> Work order: Quote the listing below word for word, stopping after the line that contains "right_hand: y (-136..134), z".
----- Data section
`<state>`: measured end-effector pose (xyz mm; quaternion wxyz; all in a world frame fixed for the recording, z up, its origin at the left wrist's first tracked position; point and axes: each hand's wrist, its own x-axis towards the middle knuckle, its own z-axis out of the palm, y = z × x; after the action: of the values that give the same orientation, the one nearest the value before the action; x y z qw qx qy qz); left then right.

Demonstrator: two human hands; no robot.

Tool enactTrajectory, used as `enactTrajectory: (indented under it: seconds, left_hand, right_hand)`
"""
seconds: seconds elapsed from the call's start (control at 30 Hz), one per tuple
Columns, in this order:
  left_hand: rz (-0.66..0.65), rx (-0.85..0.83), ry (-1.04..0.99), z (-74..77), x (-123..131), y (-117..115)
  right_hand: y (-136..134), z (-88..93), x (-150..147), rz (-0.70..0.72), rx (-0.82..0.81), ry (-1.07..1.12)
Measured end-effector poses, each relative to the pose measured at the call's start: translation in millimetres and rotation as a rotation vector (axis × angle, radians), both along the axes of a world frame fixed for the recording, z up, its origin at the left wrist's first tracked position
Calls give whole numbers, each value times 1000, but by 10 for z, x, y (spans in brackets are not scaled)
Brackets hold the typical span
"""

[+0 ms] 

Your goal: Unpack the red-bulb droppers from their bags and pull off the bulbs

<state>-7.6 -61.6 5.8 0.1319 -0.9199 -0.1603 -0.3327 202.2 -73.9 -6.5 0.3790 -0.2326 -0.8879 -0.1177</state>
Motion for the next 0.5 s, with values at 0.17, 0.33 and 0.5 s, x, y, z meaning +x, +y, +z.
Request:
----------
> Written solution:
`<state>`: measured end-effector pose (xyz mm; quaternion wxyz; all in a world frame fixed for the recording, z up, its origin at the left wrist's first tracked position; point and axes: each hand's wrist, its own x-axis towards the middle knuckle, its own z-axis out of the palm, y = z × x; after the action: of the values that give the same orientation, the one nearest the value before the action; x y z qw qx qy qz); left then right.

Demonstrator: two human hands; no robot.

Tool enactTrajectory, used as `enactTrajectory: (indented under it: seconds, left_hand, right_hand)`
"""
seconds: seconds elapsed from the call's start (control at 30 Hz), one per tuple
Columns, in this order:
  left_hand: rz (-0.66..0.65), rx (-0.85..0.83), ry (-1.04..0.99), z (-74..77), x (-123..131), y (-117..115)
  right_hand: y (-136..134), z (-88..93), x (-150..147), rz (-0.70..0.72), rx (-0.82..0.81), ry (-1.07..1.12)

What the exercise required is now done.